Keep Your Acceptance Criteria Small
One of the things that can put us off from doing something is by setting unrealistic or very high standards; these might be based on old fitness levels of just on some imagined bar that we think we should attain.
Keeping our acceptance criteria small is a good way of ensuring that we will get out and train and feel good about it. So rather than saying that you are going to train for an hour every day, why not say, I’d like to get out 2-4 times a week for at least 20 minutes; if I manage half an hour that would be great; if I manage 40 minutes that would be fabulous, but if I only do 5 minutes that still 5 minutes that I have achieved. Something is always better than nothing; when I feel really low I often tell myself that I will go out for 5 minutes and ‘see how I feel,’ unless I’m really very sick, usually after 5 minutes I am enjoying myself and carry on.
Do the Same Route(s)
Often fear of the unknown can put us off from doing something, especially when mood and enthusiasm are low. We don’t know how hard it’s going to be, how long it’s going to take so we decide not to bother.

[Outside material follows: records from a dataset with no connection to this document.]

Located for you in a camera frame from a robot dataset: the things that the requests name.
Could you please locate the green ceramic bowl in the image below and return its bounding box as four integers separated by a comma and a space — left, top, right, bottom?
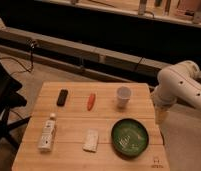
111, 118, 149, 158

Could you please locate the black cable on floor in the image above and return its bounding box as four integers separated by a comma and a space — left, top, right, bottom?
0, 39, 39, 75

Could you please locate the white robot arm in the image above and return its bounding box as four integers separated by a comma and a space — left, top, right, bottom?
151, 60, 201, 124

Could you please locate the white sponge block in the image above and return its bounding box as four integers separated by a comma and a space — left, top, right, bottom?
83, 129, 99, 152

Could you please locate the black rectangular block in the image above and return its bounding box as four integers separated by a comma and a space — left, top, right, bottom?
57, 89, 68, 106

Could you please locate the black office chair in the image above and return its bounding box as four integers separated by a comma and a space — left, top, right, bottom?
0, 63, 30, 149

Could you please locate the white bottle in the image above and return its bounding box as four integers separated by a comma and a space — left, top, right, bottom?
38, 113, 56, 152

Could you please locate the orange carrot toy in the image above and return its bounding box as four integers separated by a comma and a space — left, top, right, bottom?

Whilst some people can find this boring, doing the same training route is actually a really good way to ensure that you know exactly what you are letting yourself in for and takes away that fear factor. You know you can do this route because you have done it so many times before; you know how it feels, and you know all the short cuts you can take if you need to cut it short. This is a trick I have particularly used in morning running (I’m not really a morning person) but a short well-known route in the morning is something I can manage because I can do it almost without thinking; I’m simply taking one routine (the training route) and placing it into another (the morning run).
Go at the same time each day
Doing something at the same time each day is really what routine is all about. The more times you do the same thing at the same time each day the more established this becomes until it feels odd not to be doing it. It also means that you have at least one goal in the day to achieve and a specific time to do it.
The more we practise doing something the stronger all the connections to this act become, including any feelings associated with it. So, if running makes you feel good and you do it again, the link between running and feeling good becomes stronger, if you do it again and again and again that link is even stronger still. Doing it at the same time means that eventually we come to anticipate the good feelings (a bit like you might crave a cigarette but with healthier consequences) so that our body starts preparing for the event at that time.
What if things get in the way of my routine? From time to time this is bound to happen, but a good way of ensuring that your training routine is disrupted less is to have other good routines in other areas of your life. Sometimes we can plan ahead for a disruption (e.g. a party, a holiday) and plan our training around these events rather than in spite of them.
What if it goes wrong? The chances are you will make some mistakes along the way, but that’s ok, it’s all part of learning. Accept the mistake then move on from where you are now by planning again with what you have learned from your mistake. E.g. you may have thought that you could go in and get changed but after being bombarded with questions about tea/homework/who’s turn it is on the xbox, you might need to think about going training before you get in the house!